● **PROBLEM DESCRIPTION**: Tally the lines below containing "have" and report only the total.

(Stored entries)

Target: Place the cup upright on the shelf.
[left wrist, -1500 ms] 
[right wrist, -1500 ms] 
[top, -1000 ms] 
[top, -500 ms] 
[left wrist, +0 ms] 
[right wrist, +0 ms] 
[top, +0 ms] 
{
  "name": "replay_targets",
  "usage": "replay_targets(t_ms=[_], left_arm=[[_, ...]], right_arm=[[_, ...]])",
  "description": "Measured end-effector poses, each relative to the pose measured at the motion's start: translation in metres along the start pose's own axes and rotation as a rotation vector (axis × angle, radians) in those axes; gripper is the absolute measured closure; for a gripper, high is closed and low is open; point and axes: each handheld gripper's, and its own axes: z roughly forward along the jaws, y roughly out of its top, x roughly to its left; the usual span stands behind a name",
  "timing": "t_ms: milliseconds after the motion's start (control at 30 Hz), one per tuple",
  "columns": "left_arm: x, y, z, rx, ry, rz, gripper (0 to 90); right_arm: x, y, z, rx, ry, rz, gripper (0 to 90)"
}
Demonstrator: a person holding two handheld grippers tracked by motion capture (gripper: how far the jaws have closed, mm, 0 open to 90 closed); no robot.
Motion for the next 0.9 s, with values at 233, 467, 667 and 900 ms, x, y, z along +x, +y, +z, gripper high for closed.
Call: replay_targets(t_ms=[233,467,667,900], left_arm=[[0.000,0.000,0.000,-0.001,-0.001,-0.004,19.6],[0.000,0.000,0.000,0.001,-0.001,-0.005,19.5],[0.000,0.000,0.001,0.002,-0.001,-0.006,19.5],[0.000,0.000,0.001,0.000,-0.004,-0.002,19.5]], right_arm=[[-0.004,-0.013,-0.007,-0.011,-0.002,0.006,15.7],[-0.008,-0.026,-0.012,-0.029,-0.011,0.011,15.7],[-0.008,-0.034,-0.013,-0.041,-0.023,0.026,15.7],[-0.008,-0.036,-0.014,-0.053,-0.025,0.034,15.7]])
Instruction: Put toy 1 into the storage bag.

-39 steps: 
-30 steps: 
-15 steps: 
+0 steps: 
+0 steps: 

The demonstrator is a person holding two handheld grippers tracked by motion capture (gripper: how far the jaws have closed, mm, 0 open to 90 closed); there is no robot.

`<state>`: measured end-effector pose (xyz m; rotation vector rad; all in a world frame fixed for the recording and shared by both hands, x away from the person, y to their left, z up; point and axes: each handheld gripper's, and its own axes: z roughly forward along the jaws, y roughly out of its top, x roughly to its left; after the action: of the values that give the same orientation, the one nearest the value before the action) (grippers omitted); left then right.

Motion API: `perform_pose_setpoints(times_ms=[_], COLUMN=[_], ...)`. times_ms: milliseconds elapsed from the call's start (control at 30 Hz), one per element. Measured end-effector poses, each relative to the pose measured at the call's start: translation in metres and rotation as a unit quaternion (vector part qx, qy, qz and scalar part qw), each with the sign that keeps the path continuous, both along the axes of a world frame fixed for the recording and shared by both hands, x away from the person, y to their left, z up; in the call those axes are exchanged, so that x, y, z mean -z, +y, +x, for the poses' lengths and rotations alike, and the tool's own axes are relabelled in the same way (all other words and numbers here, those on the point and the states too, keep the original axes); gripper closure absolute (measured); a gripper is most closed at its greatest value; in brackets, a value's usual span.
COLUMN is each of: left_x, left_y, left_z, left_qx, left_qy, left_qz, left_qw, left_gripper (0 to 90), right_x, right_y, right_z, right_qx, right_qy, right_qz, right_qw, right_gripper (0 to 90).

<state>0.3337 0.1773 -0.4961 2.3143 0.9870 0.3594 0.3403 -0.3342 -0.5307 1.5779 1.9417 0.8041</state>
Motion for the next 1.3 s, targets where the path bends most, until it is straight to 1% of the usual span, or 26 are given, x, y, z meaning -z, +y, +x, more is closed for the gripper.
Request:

● **ANSWER SECTION**: 2